Copy out only the span from the line with "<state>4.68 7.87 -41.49" to the end of the data, both ends kept, word for word.

================

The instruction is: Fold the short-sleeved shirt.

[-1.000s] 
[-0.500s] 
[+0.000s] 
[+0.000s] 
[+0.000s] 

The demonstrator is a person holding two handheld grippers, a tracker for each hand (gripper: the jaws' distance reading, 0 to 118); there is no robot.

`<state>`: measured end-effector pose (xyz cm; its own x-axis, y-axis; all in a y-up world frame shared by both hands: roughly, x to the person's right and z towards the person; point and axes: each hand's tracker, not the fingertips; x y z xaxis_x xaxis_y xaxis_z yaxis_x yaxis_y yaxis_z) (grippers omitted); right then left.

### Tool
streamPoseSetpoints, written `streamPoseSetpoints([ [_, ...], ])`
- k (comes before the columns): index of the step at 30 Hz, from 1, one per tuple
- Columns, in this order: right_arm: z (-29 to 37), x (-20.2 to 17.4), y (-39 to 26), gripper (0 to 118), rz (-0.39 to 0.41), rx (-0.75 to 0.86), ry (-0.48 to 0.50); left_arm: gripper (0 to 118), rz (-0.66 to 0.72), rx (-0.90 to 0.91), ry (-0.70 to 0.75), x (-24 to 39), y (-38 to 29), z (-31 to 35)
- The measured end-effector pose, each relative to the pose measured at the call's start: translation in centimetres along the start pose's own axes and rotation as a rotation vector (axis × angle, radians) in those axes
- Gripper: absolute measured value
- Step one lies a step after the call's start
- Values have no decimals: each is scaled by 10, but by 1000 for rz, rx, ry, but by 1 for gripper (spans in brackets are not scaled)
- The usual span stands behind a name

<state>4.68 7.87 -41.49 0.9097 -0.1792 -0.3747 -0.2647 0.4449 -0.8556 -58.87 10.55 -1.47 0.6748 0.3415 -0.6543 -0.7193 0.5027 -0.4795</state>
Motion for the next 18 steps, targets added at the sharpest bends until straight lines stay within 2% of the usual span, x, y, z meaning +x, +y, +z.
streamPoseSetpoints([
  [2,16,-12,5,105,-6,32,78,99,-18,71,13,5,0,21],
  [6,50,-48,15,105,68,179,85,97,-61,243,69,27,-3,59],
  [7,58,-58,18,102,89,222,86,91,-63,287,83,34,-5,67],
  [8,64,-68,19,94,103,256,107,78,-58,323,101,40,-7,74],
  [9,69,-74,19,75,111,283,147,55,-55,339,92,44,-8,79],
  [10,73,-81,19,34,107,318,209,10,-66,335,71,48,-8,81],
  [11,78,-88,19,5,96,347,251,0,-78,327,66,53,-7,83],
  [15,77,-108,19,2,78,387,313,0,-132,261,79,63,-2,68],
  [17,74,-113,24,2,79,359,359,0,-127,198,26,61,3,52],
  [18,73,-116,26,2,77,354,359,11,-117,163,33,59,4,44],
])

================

**RESULT OF THE TASK**
<state>4.68 7.87 -41.49 0.9097 -0.1792 -0.3747 -0.2647 0.4449 -0.8556 -58.87 10.55 -1.47 0.6748 0.3415 -0.6543 -0.7193 0.5027 -0.4795</state>
Motion for the next 18 steps, targets added at the sharpest bends until straight lines stay within 2% of the usual span, x, y, z meaning +x, +y, +z.
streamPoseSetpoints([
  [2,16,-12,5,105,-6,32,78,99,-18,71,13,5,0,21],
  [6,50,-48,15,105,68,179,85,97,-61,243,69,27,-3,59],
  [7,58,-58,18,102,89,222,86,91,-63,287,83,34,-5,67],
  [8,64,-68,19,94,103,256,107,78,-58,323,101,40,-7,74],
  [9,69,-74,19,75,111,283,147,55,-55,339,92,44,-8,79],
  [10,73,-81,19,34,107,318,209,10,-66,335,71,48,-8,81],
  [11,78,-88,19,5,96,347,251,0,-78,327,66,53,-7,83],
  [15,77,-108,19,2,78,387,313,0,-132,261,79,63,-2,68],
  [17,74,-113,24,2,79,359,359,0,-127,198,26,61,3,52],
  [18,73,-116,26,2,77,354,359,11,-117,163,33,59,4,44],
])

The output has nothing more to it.